What the task requires
Your answer must be the lines of the entries below, exactly as written, from the first line through the line containing "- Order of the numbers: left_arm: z".
----- Source information
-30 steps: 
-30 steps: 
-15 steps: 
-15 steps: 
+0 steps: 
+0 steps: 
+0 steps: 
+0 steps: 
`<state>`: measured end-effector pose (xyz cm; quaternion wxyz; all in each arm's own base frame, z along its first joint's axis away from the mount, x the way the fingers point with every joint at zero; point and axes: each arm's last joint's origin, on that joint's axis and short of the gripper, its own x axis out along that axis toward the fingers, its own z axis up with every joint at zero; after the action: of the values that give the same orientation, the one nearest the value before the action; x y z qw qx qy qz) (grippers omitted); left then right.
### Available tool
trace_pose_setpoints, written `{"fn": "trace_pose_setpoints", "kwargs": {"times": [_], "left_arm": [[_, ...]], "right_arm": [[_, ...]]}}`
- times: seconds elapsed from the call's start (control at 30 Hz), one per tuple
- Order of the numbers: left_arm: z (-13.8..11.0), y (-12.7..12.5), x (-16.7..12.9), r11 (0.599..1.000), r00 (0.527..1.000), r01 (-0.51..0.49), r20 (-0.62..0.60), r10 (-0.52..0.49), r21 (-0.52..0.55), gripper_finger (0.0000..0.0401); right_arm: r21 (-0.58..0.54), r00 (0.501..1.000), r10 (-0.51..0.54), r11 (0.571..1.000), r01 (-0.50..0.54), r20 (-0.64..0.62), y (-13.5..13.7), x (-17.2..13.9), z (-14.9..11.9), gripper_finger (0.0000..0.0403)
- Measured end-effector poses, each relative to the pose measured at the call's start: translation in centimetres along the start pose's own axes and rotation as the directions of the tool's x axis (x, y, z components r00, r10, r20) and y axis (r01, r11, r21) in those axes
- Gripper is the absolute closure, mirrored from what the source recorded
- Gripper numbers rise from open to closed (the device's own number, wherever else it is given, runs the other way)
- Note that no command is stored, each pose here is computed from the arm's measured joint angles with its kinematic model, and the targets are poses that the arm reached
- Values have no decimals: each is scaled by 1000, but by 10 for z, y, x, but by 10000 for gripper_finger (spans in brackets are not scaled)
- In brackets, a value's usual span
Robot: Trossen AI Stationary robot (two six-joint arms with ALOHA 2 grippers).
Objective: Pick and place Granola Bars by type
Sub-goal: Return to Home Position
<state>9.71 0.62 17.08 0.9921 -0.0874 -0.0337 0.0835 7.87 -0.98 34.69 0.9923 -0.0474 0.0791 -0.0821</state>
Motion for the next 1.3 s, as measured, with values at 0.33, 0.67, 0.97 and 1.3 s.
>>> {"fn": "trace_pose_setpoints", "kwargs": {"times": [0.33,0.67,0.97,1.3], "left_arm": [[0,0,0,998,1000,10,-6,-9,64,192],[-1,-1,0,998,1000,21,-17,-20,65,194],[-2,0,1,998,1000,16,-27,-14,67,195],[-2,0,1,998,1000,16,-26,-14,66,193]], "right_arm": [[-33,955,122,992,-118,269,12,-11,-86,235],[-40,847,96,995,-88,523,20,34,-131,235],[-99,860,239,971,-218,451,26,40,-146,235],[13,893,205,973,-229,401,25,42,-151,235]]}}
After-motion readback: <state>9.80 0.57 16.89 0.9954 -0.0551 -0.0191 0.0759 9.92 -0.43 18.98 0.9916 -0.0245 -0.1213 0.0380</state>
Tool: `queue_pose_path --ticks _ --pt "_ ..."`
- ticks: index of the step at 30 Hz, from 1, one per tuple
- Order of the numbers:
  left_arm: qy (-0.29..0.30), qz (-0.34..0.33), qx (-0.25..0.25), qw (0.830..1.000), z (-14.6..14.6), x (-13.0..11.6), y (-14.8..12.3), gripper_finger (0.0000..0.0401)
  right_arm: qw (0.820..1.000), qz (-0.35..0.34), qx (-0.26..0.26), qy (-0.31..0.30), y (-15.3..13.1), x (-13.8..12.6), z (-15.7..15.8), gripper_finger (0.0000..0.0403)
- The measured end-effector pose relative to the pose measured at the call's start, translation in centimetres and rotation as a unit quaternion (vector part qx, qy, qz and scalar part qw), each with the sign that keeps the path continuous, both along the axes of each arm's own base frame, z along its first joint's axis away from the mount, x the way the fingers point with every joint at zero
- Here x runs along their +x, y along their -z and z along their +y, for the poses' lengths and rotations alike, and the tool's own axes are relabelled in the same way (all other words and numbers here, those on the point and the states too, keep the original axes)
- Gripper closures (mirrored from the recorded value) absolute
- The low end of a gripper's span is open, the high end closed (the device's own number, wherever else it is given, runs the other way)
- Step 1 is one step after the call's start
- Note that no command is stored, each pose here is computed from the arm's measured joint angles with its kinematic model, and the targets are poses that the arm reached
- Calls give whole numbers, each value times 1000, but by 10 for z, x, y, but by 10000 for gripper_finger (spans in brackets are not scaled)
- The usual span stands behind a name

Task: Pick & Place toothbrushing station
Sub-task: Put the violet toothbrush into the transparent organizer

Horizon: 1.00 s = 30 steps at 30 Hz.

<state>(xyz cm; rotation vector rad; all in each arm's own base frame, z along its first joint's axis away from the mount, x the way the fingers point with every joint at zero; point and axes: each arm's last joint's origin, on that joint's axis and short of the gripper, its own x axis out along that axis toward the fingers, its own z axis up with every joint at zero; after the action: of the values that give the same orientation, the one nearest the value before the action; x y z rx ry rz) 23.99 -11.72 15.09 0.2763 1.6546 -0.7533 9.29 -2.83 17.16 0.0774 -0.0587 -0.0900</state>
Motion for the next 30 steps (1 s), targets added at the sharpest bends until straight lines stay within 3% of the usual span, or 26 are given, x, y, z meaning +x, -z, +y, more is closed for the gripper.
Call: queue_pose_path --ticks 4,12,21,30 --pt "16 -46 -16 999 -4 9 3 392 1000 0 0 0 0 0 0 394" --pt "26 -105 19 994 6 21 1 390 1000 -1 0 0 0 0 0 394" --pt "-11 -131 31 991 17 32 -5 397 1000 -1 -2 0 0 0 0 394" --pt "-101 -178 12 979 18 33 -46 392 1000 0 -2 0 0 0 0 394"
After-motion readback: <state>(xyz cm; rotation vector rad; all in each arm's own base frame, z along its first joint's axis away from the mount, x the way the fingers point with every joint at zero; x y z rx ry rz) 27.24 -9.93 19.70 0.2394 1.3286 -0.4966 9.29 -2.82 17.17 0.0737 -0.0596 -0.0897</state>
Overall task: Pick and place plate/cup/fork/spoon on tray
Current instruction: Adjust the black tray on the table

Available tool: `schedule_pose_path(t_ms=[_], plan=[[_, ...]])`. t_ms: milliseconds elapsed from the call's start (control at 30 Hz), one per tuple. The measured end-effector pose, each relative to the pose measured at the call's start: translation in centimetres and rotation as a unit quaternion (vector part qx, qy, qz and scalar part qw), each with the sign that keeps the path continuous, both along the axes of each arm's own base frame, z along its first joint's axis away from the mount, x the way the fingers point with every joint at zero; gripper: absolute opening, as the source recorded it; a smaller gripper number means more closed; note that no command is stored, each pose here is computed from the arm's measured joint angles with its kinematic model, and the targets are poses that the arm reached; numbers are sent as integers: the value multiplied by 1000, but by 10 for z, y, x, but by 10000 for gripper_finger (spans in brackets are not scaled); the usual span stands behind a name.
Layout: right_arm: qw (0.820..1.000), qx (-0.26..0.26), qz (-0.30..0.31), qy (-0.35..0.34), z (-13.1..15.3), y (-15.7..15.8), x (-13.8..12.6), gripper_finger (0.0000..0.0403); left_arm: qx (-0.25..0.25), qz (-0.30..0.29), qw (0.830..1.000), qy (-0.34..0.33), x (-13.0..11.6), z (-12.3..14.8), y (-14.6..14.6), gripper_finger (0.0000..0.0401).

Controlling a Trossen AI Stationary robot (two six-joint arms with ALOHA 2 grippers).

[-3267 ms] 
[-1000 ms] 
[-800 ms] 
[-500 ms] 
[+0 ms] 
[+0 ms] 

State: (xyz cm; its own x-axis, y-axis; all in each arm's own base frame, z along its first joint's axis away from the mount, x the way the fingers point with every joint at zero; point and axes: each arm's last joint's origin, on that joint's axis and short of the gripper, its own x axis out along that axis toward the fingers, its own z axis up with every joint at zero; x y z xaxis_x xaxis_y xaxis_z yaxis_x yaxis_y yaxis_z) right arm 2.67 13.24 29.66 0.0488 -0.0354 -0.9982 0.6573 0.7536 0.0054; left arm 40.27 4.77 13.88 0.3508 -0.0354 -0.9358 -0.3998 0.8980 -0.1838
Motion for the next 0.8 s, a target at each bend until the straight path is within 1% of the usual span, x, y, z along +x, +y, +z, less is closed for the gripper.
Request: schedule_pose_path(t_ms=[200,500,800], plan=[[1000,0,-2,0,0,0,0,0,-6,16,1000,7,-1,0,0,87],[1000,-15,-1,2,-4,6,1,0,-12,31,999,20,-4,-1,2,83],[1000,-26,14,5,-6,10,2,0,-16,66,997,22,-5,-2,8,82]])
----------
Completed exercise
-30 steps: 
-30 steps: 
-15 steps: 
-15 steps: 
+0 steps: 
+0 steps: 
+0 steps: 
+0 steps: 
`<state>`: measured end-effector pose (xyz cm; quaternion wxyz; all in each arm's own base frame, z along its first joint's axis away from the mount, x the way the fingers point with every joint at zero; point and axes: each arm's last joint's origin, on that joint's axis and short of the gripper, its own x axis out along that axis toward the fingers, its own z axis up with every joint at zero; after the action: of the values that give the same orientation, the one nearest the value before the action; x y z qw qx qy qz) (grippers omitted); left then right.
### Available tool
trace_pose_setpoints, written `{"fn": "trace_pose_setpoints", "kwargs": {"times": [_], "left_arm": [[_, ...]], "right_arm": [[_, ...]]}}`
- times: seconds elapsed from the call's start (control at 30 Hz), one per tuple
- Order of the numbers: left_arm: z (-13.8..11.0), y (-12.7..12.5), x (-16.7..12.9), r11 (0.599..1.000), r00 (0.527..1.000), r01 (-0.51..0.49), r20 (-0.62..0.60), r10 (-0.52..0.49), r21 (-0.52..0.55), gripper_finger (0.0000..0.0401); right_arm: r21 (-0.58..0.54), r00 (0.501..1.000), r10 (-0.51..0.54), r11 (0.571..1.000), r01 (-0.50..0.54), r20 (-0.64..0.62), y (-13.5..13.7), x (-17.2..13.9), z (-14.9..11.9), gripper_finger (0.0000..0.0403)

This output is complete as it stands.